Data to examine:

########

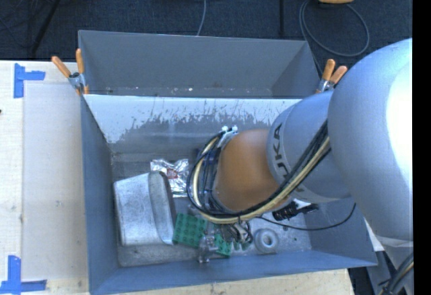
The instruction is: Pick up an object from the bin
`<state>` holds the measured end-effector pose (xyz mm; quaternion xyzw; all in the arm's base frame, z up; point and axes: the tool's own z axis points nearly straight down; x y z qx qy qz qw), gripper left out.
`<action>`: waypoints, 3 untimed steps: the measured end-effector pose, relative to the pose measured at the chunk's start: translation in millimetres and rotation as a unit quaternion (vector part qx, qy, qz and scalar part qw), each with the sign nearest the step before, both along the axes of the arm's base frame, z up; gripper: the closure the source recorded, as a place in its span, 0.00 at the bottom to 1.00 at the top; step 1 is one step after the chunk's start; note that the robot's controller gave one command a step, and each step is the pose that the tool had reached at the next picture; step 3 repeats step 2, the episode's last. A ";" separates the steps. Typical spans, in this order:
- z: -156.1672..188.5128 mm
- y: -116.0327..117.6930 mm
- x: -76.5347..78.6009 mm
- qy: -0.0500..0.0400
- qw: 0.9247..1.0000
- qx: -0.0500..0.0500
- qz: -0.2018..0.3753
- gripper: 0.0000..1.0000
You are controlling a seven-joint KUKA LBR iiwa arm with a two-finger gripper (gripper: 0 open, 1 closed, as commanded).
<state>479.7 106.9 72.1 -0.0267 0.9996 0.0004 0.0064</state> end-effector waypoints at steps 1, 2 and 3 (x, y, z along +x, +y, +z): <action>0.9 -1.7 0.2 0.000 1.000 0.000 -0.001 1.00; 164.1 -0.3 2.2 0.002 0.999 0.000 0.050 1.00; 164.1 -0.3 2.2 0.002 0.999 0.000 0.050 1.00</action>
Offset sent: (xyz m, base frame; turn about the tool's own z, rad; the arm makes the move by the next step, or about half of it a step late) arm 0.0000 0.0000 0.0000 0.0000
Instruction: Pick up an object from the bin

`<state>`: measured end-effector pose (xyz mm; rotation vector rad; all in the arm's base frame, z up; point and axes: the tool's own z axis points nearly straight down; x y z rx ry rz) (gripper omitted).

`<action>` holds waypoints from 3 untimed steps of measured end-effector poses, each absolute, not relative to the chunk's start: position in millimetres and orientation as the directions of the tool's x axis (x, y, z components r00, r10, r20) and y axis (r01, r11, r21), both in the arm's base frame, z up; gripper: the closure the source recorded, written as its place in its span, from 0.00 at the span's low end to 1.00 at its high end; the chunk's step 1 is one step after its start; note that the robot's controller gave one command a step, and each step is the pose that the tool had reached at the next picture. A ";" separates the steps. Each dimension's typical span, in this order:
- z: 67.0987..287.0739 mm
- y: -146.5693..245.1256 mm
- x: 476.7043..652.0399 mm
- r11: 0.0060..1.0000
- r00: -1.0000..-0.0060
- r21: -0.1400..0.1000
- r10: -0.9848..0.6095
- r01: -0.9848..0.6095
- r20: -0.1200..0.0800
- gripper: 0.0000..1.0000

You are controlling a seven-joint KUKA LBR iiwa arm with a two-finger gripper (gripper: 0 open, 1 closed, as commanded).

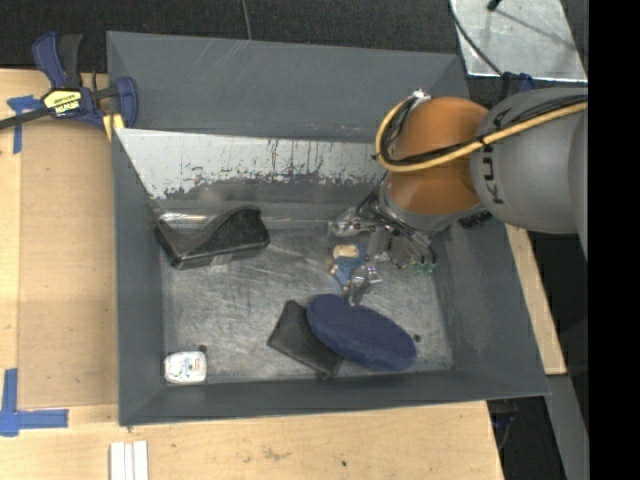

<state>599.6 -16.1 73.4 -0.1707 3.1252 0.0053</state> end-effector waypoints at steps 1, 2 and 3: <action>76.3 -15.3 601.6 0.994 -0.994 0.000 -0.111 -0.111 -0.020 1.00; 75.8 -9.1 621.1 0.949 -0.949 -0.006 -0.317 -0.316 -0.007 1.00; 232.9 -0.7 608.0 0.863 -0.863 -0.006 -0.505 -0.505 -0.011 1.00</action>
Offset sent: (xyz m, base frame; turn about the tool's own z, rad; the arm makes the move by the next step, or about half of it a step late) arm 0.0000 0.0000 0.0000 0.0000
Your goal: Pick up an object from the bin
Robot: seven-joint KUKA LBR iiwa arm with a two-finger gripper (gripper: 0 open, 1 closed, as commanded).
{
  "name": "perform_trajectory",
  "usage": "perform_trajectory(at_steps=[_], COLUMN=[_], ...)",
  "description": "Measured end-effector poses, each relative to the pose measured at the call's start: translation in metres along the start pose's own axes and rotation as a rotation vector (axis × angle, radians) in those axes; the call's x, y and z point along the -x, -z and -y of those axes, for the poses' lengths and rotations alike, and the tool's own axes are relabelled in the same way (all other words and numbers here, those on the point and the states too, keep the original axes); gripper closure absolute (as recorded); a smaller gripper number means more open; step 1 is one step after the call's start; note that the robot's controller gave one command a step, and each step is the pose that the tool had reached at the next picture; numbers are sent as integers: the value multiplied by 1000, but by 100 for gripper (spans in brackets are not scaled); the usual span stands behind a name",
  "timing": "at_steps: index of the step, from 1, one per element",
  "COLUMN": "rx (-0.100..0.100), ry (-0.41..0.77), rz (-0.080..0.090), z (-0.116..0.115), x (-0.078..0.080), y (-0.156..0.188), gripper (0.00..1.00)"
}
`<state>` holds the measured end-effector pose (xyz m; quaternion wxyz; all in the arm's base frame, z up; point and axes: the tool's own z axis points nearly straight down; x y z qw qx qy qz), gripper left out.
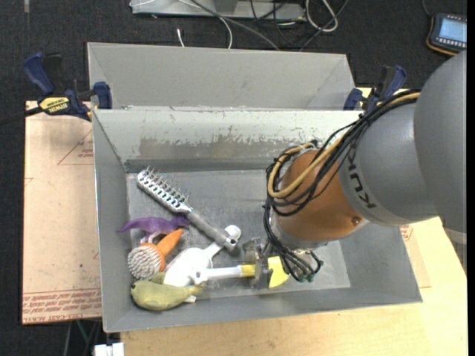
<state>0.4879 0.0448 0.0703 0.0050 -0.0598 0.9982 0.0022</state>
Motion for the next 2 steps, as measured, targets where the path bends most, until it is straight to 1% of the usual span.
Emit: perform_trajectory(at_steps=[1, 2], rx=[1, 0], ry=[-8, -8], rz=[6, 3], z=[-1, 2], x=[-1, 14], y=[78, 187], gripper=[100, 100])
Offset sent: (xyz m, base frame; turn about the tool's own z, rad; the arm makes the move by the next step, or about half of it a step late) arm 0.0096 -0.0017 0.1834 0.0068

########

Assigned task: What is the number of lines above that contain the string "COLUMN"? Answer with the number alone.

Solution for this exercise: 2